# TASK TO COMPLETE
Check every line of the material below for "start". Give the number of lines that have it, and only that.
----- SUPPLIED DATA
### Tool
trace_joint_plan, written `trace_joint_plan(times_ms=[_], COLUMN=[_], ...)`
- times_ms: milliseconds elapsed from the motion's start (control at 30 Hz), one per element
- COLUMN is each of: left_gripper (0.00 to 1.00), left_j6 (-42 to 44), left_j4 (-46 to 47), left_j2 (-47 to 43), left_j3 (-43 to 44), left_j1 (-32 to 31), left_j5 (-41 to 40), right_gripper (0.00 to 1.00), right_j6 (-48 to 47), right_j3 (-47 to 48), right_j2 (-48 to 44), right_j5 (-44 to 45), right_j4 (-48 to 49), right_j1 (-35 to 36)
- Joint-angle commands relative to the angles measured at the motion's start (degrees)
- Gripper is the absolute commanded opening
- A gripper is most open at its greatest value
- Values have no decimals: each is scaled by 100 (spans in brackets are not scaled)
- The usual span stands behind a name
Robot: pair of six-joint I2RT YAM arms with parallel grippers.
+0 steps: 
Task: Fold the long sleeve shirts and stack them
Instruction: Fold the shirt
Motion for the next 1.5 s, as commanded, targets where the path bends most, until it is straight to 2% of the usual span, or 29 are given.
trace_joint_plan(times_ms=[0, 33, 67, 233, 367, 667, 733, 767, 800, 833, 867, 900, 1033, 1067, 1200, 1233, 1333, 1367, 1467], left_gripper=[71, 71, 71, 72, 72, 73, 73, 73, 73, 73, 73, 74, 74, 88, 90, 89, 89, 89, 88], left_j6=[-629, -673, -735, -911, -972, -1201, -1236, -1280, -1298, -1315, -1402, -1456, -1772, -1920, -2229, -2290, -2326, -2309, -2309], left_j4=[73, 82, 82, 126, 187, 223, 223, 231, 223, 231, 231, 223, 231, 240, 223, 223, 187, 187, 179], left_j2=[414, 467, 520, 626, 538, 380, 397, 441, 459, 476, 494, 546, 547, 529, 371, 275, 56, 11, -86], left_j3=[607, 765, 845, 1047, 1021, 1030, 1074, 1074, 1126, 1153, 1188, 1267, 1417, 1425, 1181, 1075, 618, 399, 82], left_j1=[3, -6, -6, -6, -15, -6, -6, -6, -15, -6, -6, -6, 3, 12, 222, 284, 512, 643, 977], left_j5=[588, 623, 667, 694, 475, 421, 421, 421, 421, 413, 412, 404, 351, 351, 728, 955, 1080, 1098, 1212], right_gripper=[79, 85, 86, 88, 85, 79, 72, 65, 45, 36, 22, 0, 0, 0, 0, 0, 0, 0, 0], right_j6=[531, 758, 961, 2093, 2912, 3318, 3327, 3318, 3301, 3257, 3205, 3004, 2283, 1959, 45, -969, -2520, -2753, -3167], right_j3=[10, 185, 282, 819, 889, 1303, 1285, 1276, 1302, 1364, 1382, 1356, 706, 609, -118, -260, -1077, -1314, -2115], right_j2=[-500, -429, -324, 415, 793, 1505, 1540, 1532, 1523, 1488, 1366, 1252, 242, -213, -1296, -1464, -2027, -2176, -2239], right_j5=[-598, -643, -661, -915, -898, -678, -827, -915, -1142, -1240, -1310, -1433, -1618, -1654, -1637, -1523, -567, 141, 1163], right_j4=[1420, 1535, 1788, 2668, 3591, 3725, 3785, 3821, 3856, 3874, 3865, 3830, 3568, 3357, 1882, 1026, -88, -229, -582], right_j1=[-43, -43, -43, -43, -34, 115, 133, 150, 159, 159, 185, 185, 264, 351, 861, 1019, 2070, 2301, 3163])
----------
# WORKED SOLUTION
2